Gardelegen l Wenn die Katze auf dem Baum sitzt und sich nicht mehr hinuntertraut, wenn Kühe oder Pferde von der Koppel ausbüxen, dann sind es meist die Kameraden der Feuerwehr, die den Tieren helfen beziehungsweise diese wieder einfangen. Für Tierrettungen, sofern das Tier sich nicht in Lebensgefahr befand, aber auch für weitere freiwillige Einsätze der Feuerwehr sind Gebühren fällig.

Eine Satzung über die Erhebung von Kostenersatz, Gebühren und Auslagen für Dienst- und Sachleistungen der Freiwilligen Feuerwehr der Einheitsgemeinde Hansestadt Gardelegen außerhalb der unentgeltlich zu erfüllenden Pflichtaufgaben soll demnächst beschlossen werden. Diese Feuerwehrgebührensatzung wird in den Sitzungen der Ortschaftsräte ebenso thematisiert werden wie in der Sitzung des Finanz- und Wirtschaftsausschusses morgen Abend, 21. November, und am Dienstag kommender Woche, 27. November, in der Sitzung des Hauptausschusses. Zur Abstimmung wird die Satzung voraussichtlich am Montag, 3. Dezember, während der Stadtratssitzung kommen.

Ölspuren auf Straßen

Kostenfrei werden nach wie vor Leistungen der Feuerwehr bei Bränden, Notständen und Hilfeleistungen zur Rettung von Menschen und Tieren in Lebensgefahr bleiben. Erhoben werden Gebühren, wenn Einsätze vorsätzlich oder grob fahrlässig verursacht worden sind, bei Bereitstellung einer Brandsicherheitswache, beim Ausrücken bei Fehlalarm oder bei freiwilligen Einsätzen. Freiwillige Einsätze sind manchmal aber auch grenzwertig, etwa das Entfernen einer Ölspur. Für die Beseitigung einer Ölspur ist beispielsweise der Straßenbaulastträger verantwortlich. Anders ist es, wenn Gefahr im Vollzug ist. Doch Gefahr stelle eine Ölspur meistens dar.

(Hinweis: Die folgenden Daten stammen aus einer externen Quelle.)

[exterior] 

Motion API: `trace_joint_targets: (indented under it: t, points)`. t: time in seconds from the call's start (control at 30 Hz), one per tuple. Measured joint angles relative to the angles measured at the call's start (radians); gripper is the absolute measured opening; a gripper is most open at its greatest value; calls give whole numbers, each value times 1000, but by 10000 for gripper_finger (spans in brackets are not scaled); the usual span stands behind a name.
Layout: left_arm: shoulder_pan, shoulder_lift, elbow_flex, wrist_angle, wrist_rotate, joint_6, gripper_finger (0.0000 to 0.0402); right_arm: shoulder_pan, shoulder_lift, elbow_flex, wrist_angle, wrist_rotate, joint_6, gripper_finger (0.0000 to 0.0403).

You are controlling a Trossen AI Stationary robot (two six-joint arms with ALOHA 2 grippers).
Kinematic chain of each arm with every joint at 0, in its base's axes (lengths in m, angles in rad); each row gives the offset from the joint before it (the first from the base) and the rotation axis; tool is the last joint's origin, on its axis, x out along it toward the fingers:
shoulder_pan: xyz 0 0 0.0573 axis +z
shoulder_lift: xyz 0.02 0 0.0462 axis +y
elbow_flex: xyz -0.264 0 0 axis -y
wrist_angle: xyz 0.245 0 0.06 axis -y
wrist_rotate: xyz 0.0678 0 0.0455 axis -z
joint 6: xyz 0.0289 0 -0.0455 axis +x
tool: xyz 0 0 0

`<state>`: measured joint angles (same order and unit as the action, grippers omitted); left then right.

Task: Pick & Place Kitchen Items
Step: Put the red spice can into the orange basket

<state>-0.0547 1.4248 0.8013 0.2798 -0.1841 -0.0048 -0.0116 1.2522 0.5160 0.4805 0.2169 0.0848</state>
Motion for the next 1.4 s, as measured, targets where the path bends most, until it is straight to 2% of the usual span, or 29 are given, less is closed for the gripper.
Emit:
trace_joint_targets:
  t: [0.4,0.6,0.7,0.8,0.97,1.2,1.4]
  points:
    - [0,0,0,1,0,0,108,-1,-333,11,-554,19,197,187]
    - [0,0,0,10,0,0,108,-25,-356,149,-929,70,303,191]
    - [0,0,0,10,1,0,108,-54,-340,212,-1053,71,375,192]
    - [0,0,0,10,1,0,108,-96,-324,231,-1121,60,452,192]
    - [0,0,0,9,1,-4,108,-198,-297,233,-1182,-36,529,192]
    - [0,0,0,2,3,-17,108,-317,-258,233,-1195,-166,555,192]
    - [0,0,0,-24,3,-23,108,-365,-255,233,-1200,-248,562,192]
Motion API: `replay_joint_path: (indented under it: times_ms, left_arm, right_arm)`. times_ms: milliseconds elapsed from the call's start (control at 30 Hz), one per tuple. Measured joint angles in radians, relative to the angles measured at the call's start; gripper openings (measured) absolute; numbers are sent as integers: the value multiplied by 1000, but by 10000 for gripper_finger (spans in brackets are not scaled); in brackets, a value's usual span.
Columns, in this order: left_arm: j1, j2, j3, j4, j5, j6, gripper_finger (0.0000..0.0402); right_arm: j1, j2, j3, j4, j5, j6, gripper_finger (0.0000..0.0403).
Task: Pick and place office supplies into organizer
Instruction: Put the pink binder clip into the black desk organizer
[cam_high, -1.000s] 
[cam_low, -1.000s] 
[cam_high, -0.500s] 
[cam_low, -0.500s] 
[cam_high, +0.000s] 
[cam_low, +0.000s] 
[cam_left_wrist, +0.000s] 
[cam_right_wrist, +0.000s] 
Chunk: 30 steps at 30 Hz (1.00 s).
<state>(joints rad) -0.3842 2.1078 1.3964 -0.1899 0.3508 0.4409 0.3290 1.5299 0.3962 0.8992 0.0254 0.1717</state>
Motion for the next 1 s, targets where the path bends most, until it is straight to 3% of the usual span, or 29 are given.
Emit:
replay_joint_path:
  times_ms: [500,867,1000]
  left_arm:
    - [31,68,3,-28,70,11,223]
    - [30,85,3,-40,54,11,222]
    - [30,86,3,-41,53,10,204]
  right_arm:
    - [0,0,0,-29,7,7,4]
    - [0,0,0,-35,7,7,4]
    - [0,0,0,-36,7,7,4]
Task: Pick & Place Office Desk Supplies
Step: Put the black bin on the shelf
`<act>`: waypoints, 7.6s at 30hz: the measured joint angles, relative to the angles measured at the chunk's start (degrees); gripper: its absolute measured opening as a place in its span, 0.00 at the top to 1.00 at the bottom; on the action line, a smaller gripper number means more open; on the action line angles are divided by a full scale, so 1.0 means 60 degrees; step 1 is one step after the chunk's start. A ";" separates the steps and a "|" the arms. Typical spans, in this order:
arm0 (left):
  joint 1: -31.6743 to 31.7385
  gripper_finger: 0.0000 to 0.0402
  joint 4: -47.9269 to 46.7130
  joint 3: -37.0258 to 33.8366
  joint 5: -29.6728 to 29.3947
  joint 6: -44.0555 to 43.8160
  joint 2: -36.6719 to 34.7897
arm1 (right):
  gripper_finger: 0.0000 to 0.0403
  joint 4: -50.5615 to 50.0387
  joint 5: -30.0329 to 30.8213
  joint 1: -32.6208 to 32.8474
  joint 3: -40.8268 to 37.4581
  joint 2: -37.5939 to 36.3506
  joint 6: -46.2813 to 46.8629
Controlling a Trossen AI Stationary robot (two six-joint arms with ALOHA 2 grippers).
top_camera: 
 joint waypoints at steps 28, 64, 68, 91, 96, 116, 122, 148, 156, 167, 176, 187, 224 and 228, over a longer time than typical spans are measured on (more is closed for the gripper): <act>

Auch die Tierrettung zählt zu den freiwilligen Aufgaben. Ebenso die Türöffnung bei Gebäuden und Aufzügen, das Auspumpen von Räumen und Kellern, die Absicherung von Gebäuden oder Unterstützung bei Aufräumarbeiten. Gebührenpflichtig ist auch das Überlassen von Fahrzeugen, Beleuchtungs- und sonstigen Hilfsgeräten.

Rechnung wird fällig

Für all diese Einsätze wird eine Rechnung fällig werden. Doch freiwillige Hilfeleistungen werden von der Feuerwehr der Hansestadt Gardelegen nur erbracht, wenn diese ausdrücklich angefordert wurde. Sie werden auch nur dann übernommen, wenn wegen eines solchen Einsatzes keine Pflichtaufgabe vernachlässigt wird. „Ein Rechtsanspruch auf Tätigwerden der Feuerwehr besteht nicht, insbesondere dann nicht, wenn keine Eilbedürftigkeit vorliegt“, heißt es in der Feuerwehrgebührensatzung. Einsätze zahlen müsse unter anderem derjenige, in dessen Auftrag der Einsatz erfolgte, beziehungsweise derjenige, der grob fahrlässig handelte.